Perhaps a good way to summarize the discussion would be to say that between non-zero and non-negligible amounts there’s a whole lot of space, and it’s in playing with the size of this space that the apparent paradox comes to existence.

3. Reflecting on lessons and the way ahead

A nice thing about this paradox is that along the way it showcases some problem solving tools that are nice to have in mind.

The first is reframing, often different statements can be equivalent in their meaning but not in the effort it takes to demonstrate them. Hence, being able to come up with as many reformulations as possible is sometimes the most important step in problem solving. In logic and math it’s common to use the contrapositive (the equivalent statement with negated conditions as in “non-black things are non-ravens”) to find gentler paths towards solutions, and this can be generalized to other fields. In this case contraposition is actually used the opposite way, that is, to complicate things instead of simplify them; but perhaps the degree of complication that is able to create from an apparently innocent statement can convey the notion of the degree of simplification it can bring about when used in the right direction.

The second is the use of extreme cases to simplify the problem. One instance of this can be considered the initial reductio ad absurdum where the paradox is pushed to its ultimate consequences to show it’s non-sensical and requires further investigation.

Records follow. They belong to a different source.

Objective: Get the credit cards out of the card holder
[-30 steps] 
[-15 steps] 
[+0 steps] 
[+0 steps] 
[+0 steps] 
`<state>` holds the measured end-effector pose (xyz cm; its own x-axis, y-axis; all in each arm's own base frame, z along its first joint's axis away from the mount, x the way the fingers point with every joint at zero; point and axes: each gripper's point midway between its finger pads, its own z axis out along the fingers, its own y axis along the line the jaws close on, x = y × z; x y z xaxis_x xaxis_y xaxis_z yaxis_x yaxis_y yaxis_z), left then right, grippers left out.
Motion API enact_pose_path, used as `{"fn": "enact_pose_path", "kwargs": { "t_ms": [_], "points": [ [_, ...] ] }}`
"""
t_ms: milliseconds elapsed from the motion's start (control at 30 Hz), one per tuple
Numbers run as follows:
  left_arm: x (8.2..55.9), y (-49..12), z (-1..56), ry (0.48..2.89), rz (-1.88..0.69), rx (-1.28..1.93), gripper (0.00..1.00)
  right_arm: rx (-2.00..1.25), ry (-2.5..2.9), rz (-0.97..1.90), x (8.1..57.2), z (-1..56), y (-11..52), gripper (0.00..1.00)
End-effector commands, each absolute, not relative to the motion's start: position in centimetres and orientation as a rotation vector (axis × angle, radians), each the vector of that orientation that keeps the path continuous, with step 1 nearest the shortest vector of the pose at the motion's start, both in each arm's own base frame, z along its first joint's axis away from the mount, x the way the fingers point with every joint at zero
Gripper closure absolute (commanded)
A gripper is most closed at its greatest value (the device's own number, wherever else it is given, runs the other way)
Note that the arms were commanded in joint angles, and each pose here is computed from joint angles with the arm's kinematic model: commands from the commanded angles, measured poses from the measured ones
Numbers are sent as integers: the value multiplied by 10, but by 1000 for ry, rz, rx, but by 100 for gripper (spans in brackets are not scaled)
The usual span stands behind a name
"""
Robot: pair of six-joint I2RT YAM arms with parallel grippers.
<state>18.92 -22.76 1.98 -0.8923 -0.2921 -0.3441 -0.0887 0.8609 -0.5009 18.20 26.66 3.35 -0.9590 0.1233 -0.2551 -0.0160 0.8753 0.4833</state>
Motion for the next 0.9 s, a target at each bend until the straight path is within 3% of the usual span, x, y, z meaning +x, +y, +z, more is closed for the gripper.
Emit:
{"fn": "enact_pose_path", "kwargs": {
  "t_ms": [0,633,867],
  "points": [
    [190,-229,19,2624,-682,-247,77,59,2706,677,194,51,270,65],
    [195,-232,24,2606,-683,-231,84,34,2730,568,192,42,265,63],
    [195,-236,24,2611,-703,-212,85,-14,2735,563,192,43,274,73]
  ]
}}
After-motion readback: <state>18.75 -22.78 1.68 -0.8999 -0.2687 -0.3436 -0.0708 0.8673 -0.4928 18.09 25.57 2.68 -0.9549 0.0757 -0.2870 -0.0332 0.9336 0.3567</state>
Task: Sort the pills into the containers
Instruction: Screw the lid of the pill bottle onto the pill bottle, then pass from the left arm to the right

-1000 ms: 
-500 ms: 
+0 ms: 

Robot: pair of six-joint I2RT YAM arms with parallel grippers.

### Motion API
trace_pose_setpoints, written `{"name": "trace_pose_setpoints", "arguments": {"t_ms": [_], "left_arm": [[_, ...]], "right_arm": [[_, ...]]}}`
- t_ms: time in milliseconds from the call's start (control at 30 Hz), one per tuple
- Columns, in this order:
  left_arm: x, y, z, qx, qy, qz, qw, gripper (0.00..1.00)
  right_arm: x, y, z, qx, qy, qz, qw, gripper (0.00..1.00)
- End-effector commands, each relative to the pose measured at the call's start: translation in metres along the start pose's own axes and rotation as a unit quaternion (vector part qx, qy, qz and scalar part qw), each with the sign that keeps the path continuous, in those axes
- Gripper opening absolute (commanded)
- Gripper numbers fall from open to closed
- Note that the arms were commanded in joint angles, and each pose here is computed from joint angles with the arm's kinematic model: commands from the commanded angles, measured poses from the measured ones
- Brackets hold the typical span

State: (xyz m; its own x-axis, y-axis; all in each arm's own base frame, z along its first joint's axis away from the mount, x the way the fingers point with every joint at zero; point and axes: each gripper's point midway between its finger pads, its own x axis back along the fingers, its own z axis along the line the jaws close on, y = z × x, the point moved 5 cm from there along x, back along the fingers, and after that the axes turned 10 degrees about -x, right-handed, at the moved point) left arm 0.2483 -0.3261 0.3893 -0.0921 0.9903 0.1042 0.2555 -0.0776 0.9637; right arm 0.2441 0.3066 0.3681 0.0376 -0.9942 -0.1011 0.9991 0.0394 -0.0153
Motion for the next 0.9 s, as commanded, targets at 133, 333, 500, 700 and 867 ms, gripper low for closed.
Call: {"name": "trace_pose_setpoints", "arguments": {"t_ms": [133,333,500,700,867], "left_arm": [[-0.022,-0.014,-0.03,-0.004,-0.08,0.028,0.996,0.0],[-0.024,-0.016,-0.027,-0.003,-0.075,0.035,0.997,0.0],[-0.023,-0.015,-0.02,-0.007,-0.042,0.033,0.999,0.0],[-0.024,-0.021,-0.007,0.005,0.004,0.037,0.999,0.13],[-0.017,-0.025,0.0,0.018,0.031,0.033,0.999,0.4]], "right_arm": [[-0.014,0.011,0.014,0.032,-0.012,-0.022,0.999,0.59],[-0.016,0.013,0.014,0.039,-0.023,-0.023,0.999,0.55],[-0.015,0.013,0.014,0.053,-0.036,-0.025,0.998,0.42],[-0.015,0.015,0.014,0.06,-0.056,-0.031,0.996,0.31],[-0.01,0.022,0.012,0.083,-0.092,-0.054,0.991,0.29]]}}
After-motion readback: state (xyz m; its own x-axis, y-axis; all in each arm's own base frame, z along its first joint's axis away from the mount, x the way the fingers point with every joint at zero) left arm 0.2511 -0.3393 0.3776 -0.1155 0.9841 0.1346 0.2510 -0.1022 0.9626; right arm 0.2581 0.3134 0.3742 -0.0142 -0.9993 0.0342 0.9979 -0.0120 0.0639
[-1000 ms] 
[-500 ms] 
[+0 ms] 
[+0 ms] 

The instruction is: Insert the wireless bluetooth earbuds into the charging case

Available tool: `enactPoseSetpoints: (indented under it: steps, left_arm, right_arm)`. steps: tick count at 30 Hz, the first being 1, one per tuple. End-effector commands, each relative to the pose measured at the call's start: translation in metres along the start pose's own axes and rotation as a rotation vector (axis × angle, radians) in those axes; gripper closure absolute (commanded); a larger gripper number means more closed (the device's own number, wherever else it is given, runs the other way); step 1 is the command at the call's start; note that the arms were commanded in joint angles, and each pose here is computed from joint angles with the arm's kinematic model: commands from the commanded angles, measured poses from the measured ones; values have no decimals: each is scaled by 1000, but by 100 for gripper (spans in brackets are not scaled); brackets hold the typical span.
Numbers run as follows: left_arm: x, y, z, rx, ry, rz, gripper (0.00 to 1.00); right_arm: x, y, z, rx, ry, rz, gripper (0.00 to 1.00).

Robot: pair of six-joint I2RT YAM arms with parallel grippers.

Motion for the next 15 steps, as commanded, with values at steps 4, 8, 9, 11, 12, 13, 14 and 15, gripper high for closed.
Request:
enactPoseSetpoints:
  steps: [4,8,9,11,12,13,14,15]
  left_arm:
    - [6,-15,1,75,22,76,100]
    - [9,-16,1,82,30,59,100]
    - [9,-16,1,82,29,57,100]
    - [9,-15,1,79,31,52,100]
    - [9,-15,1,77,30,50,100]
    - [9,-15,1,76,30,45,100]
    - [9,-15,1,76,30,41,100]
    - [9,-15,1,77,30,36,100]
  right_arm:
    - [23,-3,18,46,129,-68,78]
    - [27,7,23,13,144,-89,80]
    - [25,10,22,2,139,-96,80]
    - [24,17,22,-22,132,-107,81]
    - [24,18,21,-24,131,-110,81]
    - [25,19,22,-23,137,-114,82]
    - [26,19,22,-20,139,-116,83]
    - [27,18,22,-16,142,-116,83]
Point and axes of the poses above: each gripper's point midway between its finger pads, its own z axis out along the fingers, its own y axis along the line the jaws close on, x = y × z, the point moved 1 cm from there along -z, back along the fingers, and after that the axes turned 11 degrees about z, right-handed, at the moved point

Extreme cases help identify the points of failure in an argument, but also its points of success, as the other instance, namely considering a sample size of 99.9%, shows.

Thirdly, and probably most importantly, our discussion highlights the importance of quantifying certain propositions and being precise in this regard. The origin of this paradox is in using vague terms as “a little bit more certain” that can mean many things, but hardly is interpreted as an absolutely negligible amount (and rightly so, because what would be the point of talking about negligible amounts?). Hence, proper reasoning requires quantification3.

Now, to conduct a more formal exploration of the raven paradox we will resort to the queen of quantity: maths. It turns out that this is also a great excuse to introduce Bayesian inference, along with its many applications and some discussion on the difficulties that may appear in real life implementations. If you find this interesting, you may want to take a look at this post.

Footnotes

  1. This evenly distributed condition is key, and hard to fulfil in reality, as we would be bounded by geographical constraints which makes our observations related among themselves and therefore not as informative as a truly random sample. This has little relevance for the existence/non-existence of the paradox we are discussing, but it’s always nice to have these kinds of caveats in mind.

  2. Technically we cannot say certainly because the probability is non-zero, but it’s again so low that for all practical purposes can be considered a sure thing.

  3. At least if we don’t restrict ourselves to the black and white realm of logic and we venture into the much more common realm of beliefs and probabilities that are made of shades of gray.